I genuinely dislike DLC. The principle of providing additional content for a title post-launch is sound on paper, but more often than not developers abuse this method to milk money out of the player. I often find myself pining for the Super Nintendo era, where the only two options were to ship a game completed or to not ship it at all.
TotalBiscuit, overseas game commentator extraordinaire, has called attention to the most recent example of DLC-gone-wrong in his latest video. Bioware announced this week that it’s planning to release a DLC pack for Mass Effect 3 the day the game launches. This additional content will be complimentary for those who bought the pricey collector’s edition of the game, but everyone else will have to pay 10 dollars.
Why is this unacceptable? TotalBiscuit points out that if the DLC pack is ready on launch day, it was developed simultaneously with the rest of the game. That means Bioware is charging extra for a piece of content they’ve carved out of the vanilla release. Adding insult to injury, the DLC pack will contain a playable Prothean character. I’m not a Mass Effect lore buff, but apparently having a Prothean in your party is a huge deal.
TotalBiscuit has called for a boycott of the game, and I’ll be joining him. This is more an act of solidarity than anything else; I’ve been lukewarm on Bioware’s fare of late and was never planning on buying Mass Effect 3 in the first place. Still, I encourage any one of you who were planning on purchasing the title to watch the attached video and reconsider. If we don’t take a stand on this sort of thing, it’s only going to get worse.
Once upon a time, extra characters, weaponry and game modes were unlockables and secrets you could find in-game if you knew what to do. Nowadays, they’re $2.99 a piece. That really is quite bothersome.
In general, I dislike the increasingly severe trend of corporations telling us that we don’t REALLY own something, we just own a license to use it which can be revoked at any time for little or no reason, which grants us limited usuage of the item in question under terms they explicitly lay out. This leads to some really amazing bull, like $50 to buy the game, $10/annually to have an account, $2 per character, $4.99 per piece of DLC, and… oops, did you just name your character S3ph1r0th? PERMABANKTHX. Now you have a shiny $50 coaster to rest drinks on! Oh, you’re still getting charged $14 a year for your account and two characters, even though you can’t play them anymore? LOL OH WELL
I miss the days when we actually OWNED the games for which we paid money. DLC can be done well, when it’s additions to the original full-length game (especially ones which were developed later on), but Mass Effect 3 is demonstrating why this is really quite ridiculous. And expensive! If you wanted every piece of DLC for Mass Effect 3, you’d have to shell out $870!

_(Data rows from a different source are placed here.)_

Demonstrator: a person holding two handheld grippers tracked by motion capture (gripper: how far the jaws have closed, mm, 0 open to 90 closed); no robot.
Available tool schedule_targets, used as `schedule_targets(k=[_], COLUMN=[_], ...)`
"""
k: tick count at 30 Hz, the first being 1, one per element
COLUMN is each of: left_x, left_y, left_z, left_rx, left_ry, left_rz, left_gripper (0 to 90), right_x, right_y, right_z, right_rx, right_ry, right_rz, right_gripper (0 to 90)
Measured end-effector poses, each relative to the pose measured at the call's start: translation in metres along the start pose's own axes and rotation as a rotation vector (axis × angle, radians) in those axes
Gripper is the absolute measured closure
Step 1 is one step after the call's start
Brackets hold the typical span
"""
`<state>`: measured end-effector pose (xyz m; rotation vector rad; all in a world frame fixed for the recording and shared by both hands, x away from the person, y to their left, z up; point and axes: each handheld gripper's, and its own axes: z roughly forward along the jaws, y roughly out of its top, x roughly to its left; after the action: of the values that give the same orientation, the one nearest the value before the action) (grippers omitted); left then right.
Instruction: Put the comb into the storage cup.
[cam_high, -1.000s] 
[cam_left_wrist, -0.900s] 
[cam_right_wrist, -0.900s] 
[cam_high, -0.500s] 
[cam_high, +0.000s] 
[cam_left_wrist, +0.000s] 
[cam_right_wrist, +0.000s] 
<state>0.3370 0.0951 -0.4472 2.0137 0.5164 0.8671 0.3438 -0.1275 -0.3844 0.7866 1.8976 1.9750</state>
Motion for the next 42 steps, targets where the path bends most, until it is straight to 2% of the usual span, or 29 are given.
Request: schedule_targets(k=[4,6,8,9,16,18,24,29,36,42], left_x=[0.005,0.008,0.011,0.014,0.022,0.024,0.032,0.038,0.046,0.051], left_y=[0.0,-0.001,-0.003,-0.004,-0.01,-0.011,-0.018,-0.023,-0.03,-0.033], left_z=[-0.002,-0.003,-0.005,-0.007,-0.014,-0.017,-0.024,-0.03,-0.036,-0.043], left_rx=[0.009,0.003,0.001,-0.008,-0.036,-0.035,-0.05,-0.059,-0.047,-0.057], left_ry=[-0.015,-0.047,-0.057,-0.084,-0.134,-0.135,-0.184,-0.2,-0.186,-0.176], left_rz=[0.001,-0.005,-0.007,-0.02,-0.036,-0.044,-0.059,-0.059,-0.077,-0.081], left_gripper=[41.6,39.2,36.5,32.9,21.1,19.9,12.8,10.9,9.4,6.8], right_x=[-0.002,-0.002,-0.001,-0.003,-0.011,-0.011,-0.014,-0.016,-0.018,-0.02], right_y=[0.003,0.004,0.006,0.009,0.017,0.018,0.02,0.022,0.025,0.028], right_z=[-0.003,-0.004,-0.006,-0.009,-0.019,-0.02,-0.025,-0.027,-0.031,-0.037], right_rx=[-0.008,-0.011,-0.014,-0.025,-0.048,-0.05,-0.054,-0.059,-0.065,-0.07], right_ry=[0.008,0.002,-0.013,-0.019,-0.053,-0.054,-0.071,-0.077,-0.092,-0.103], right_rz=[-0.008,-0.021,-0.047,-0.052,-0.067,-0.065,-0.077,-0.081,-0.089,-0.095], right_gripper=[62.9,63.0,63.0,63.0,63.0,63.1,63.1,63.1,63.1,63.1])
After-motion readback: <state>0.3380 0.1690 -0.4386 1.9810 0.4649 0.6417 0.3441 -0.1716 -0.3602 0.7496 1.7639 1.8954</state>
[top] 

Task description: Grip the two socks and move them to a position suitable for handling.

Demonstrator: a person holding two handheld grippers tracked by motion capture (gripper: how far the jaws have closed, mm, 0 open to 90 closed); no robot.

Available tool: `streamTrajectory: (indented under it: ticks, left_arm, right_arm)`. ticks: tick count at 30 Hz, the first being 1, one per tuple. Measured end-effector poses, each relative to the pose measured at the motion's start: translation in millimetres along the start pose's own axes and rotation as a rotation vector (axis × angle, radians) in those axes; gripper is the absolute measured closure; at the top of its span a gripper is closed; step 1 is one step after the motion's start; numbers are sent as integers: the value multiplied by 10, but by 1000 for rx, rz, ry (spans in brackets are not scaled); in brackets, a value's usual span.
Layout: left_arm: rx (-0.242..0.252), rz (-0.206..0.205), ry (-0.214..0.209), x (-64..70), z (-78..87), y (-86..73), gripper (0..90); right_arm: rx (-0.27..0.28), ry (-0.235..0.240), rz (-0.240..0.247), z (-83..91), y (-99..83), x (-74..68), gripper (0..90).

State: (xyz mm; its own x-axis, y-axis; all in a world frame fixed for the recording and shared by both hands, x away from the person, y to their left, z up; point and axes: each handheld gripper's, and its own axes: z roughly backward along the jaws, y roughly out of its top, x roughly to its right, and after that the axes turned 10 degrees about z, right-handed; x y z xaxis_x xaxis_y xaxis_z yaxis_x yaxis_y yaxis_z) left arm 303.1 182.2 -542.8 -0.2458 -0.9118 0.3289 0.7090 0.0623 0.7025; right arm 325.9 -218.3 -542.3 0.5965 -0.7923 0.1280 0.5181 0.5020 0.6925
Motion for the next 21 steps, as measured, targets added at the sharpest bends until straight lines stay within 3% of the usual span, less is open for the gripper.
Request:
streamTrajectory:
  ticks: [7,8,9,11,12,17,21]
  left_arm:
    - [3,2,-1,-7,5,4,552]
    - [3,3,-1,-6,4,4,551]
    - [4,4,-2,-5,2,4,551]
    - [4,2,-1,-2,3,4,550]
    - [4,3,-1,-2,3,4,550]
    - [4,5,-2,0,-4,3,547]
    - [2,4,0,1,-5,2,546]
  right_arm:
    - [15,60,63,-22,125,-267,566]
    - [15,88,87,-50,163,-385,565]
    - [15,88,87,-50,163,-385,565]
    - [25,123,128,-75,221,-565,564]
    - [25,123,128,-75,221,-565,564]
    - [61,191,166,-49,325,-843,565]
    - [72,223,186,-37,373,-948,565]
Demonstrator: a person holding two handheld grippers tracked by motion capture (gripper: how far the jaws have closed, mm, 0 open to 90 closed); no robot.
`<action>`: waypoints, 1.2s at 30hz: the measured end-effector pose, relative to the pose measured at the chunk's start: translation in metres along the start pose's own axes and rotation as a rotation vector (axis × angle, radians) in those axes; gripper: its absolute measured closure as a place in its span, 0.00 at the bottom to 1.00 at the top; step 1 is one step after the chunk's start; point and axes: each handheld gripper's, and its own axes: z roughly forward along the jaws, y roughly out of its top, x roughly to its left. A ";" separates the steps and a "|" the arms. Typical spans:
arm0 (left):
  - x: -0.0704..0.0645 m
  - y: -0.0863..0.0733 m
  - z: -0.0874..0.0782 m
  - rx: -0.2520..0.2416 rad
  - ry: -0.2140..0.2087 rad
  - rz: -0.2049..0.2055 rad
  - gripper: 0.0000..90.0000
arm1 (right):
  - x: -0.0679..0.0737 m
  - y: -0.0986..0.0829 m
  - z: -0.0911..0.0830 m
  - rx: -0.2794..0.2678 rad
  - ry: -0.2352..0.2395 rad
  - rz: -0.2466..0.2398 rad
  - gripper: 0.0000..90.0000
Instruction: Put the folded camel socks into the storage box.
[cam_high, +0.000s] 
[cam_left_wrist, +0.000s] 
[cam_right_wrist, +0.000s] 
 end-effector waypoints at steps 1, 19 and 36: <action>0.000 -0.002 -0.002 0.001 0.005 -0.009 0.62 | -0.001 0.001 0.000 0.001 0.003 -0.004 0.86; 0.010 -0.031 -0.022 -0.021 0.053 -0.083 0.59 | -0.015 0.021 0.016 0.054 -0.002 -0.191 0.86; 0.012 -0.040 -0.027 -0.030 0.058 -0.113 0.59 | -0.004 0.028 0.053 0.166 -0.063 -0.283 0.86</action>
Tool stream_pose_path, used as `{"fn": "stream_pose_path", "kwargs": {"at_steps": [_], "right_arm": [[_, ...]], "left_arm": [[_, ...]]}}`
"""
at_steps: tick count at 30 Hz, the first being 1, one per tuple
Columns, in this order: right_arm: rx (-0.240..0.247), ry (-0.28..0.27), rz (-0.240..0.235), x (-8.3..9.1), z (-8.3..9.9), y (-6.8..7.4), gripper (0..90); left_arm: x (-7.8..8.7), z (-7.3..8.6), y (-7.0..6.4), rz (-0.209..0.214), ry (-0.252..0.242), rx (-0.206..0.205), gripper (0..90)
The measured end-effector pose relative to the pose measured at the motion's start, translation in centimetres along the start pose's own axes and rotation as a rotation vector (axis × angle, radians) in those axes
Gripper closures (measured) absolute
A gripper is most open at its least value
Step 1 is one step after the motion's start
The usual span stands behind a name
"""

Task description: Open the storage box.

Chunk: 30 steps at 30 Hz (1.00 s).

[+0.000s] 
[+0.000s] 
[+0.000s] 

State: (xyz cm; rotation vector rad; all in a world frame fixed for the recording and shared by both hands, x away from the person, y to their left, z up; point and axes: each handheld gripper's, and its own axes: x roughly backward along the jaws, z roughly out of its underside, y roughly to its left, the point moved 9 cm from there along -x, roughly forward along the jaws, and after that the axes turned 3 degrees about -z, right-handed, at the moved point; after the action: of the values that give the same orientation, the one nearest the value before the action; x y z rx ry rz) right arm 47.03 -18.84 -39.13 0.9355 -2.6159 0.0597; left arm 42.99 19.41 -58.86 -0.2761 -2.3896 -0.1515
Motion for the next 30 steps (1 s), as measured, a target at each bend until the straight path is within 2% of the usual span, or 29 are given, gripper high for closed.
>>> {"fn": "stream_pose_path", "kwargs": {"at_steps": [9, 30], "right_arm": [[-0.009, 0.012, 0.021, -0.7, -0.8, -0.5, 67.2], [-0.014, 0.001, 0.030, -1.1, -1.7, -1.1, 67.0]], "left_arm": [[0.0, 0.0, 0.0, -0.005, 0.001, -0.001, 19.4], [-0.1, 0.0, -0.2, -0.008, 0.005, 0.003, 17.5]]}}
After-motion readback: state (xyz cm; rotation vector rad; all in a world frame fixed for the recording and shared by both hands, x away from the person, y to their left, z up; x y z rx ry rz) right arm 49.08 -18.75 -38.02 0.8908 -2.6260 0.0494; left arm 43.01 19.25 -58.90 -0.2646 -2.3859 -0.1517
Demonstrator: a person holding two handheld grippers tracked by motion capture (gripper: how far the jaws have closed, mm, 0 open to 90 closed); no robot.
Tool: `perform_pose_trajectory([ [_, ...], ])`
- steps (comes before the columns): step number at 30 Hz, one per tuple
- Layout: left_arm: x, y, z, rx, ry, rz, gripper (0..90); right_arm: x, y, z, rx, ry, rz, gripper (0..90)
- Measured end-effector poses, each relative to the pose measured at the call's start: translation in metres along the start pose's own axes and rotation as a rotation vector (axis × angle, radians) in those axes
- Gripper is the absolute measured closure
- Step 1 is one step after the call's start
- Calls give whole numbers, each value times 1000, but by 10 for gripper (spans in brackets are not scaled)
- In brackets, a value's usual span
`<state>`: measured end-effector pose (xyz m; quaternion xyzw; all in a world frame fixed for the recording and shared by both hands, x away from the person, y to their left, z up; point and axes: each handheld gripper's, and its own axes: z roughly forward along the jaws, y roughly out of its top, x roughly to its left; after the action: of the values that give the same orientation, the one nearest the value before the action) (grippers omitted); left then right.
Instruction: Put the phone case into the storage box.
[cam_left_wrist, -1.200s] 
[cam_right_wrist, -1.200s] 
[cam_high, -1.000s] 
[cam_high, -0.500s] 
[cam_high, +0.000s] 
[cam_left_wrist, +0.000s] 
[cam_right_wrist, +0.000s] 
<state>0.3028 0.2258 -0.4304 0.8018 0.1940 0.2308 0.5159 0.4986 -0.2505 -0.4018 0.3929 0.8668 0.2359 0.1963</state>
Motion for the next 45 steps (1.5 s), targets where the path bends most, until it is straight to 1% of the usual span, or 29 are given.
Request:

http://www.destructoid.com/it-will-cost-you-around-870-to-get-mass-effect-3-s-dlc-222045.phtml
The only worse game is linked in that article – Railworks Train Simulator has 97 pieces of DLC, so for the game and all the DLC, you’d have to pay a grand total of $1779.07.
It particularly hurts because it’s coming from Bioware. Baldur’s Gate 2 was probably the most content rich game I’ve ever played. The number of characters, spells, items, and dungeons was staggering, and they all came in one package. If that game were made today, we’d probably have to pay 10 dollars at launch to unlock Minsc.